F3 - REG:win.ini: load=C:\WINDOWS\system32\boaebzjakq\winlogon.exe
F3 - REG:win.ini: run=C:\WINDOWS\system32\boaebzjakq\winlogon.exe

O3 - Toolbar: Bar888 - {C1B4DEC2-2623-438e-9CA2-C9043AB28508} - C:\PROGRA~1\COMMON~1\{30B02~1\Bar888.dll

O1 - Hosts: 1.1.1.1 ewido.net
O1 - Hosts: 1.1.1.1 www.ewido.net
O1 - Hosts: 1.1.1.1 bitdefender.com
O1 - Hosts: 1.1.1.1 www.bitdefender.com
O1 - Hosts: 1.1.1.1 download.bitdefender.com
O1 - Hosts: 1.1.1.1 upgrade.bitdefender.com
O1 - Hosts: 1.1.1.1 sysinternals.com
O1 - Hosts: 1.1.1.1 www.sysinternals.com
O1 - Hosts: 1.1.1.1 onguardonline.gov
O1 - Hosts: 1.1.1.1 www.onguardonline.gov
O1 - Hosts: 1.1.1.1 avast.com
O1 - Hosts: 1.1.1.1 www.avast.com
O1 - Hosts: 1.1.1.1 safety.live.com
O1 - Hosts: 1.1.1.1 www.paretologic.com
O1 - Hosts: 1.1.1.1 paretologic.com
O1 - Hosts: 1.1.1.1 services.google.com

O4 - HKLM\..\Run: [IpWins] C:\Program Files\Ipwindows\ipwins.exe

O23 - Service: Client IP-IPX - Unknown owner - C:\WINDOWS\system32\svchosts.exe" -e te-110-12-0000282 (file missing)
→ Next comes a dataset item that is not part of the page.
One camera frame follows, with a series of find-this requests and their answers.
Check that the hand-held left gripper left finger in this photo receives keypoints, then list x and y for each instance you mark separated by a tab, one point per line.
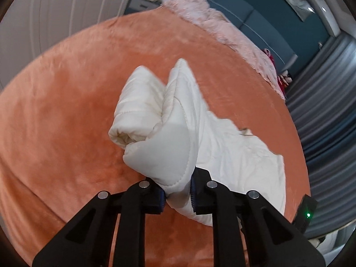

while you are in safe mode, run your antivirus, spybot and spyware doctor again.

also do this:
Empty your Temp folders. Go to Start > Run and type:cleanmgr. Windows will scan. When done check these 3 and press *ok* to remove:

Temporary Files
Temporary Internet Files
Recycle Bin
--------------------------------------
reboot normally first stop: download comboFix

1. Download this file :

http://download.bleepingcomputer.com/sUBs/combofix.exe
http://www.techsupportforum.com/sectools/combofix.exe

2. Double click combofix.exe & follow the prompts.
3. When finished, it shall produce a log for you. Post that log in your next reply

Note:
Do not mouseclick combofix's window whilst it's running. That may cause it to stall
------------------------------------
rename the hjt .exe right click on it>rename call it highjacked.exe or what ever you want, then rescan and post a new hjt log and the combofix log also.

shelf life

This topic is closed due to lack of a response.

If you need it re-opened please send me a private message (pm) and provide a link to the thread. Applies only to the original poster, anyone else with similar problems please start a new topic.